If a line in the listing below contains "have", return that line.

=== Begin Enclosure ===

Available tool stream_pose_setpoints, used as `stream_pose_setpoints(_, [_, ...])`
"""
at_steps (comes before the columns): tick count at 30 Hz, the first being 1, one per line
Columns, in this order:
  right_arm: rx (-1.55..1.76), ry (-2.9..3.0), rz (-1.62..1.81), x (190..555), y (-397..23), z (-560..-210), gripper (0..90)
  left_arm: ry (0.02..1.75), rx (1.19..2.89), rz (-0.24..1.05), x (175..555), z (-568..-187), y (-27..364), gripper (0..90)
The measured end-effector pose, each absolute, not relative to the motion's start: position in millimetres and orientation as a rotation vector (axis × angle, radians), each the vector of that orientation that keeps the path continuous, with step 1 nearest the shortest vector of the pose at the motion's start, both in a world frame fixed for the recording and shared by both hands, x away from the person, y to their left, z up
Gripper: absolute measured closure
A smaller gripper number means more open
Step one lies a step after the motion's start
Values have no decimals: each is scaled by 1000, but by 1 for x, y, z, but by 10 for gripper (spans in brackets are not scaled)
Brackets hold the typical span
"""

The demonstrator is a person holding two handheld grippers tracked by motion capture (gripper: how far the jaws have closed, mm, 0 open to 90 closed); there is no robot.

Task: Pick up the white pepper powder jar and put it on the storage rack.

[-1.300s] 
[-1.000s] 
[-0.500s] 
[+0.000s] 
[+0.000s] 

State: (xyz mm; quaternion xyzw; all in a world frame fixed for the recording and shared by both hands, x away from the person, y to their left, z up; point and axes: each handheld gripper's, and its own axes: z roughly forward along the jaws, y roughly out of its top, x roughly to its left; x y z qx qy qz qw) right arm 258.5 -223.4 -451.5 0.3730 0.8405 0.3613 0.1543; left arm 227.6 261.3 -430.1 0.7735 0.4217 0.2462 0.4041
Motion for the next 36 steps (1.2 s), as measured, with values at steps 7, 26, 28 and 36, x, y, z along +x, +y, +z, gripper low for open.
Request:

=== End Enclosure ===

_Answer space_:
Values have no decimals: each is scaled by 1000, but by 1 for x, y, z, but by 10 for gripper (spans in brackets are not scaled)
The demonstrator is a person holding two handheld grippers tracked by motion capture (gripper: how far the jaws have closed, mm, 0 open to 90 closed); there is no robot.

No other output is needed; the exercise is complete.